:: What you need to do ::
What you produce should be an exact transcription of the data, minus any pictures.

:: Supplied material ::
_ _ _

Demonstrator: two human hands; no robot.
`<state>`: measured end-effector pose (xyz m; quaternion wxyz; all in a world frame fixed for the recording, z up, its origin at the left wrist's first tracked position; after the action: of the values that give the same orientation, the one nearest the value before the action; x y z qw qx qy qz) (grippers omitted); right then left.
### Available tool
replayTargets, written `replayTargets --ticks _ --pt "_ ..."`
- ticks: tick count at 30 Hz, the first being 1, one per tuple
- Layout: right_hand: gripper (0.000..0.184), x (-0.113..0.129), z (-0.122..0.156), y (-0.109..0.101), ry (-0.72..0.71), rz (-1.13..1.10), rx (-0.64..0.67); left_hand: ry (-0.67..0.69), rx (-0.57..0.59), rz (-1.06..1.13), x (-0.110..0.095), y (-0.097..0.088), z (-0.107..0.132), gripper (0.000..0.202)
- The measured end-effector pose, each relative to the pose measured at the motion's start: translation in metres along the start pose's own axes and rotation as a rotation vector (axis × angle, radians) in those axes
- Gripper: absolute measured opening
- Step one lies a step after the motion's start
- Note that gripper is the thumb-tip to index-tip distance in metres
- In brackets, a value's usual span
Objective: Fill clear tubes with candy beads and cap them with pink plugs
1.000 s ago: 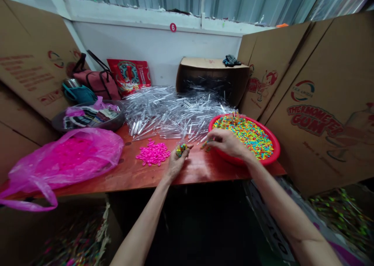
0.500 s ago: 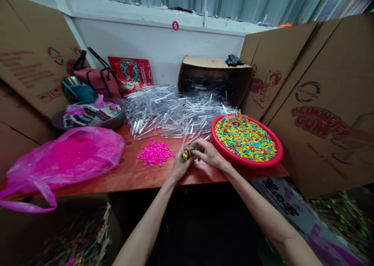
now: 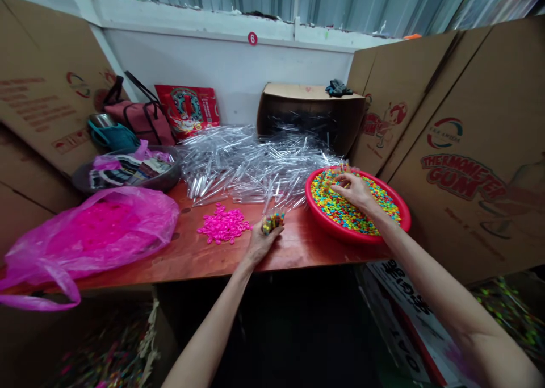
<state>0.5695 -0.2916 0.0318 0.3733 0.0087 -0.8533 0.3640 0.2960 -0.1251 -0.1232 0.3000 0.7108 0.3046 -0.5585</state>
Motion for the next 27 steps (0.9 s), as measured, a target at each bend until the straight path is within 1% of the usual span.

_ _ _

:: Response to the task ::
Demonstrator: two human hands; no robot.
`<state>`: measured end-effector pose (xyz m; quaternion wxyz; all in a world frame fixed for the recording, z up, its origin at the left wrist's first tracked position; after the action: of the values that give the same orientation, the one nearest the value before the action; x y z qw qx qy qz) (grippers omitted); right then left.
### Available tool
replayTargets, written `replayTargets --ticks _ --pt "_ ..."`
- ticks: tick count at 30 Hz, the first being 1, one per tuple
- Layout: right_hand: gripper (0.000..0.184), x (-0.113..0.129), z (-0.122..0.156), y (-0.109..0.101), ry (-0.72..0.71), rz (-1.13..1.10), rx (-0.64..0.67); left_hand: ry (-0.67..0.69), rx (-0.57..0.59), rz (-1.06..1.13), x (-0.110..0.095), y (-0.097..0.088), z (-0.107..0.132), gripper (0.000..0.202)
- The measured end-effector pose, each relative to the pose measured at the motion's start: translation in metres along the start pose's own axes and rotation as a rotation vector (axis × angle, radians) in those axes
- Gripper: absolute measured opening
- Step one lies a step after the motion's start
- Note that gripper is the thumb-tip to index-tip distance in metres
- In brackets, a value's usual span
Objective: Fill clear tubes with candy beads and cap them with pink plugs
1.000 s ago: 
0.500 s ago: 
now: 
<state>0.5695 -0.2916 0.0318 0.3733 0.0087 -0.8533 0.3640 0.2960 -0.1251 -0.1232 0.3000 0.7108 0.3046 -0.5585</state>
Motion for the next 27 steps (0.9 s), as measured, a target at each bend until the straight path is within 1% of the usual span.

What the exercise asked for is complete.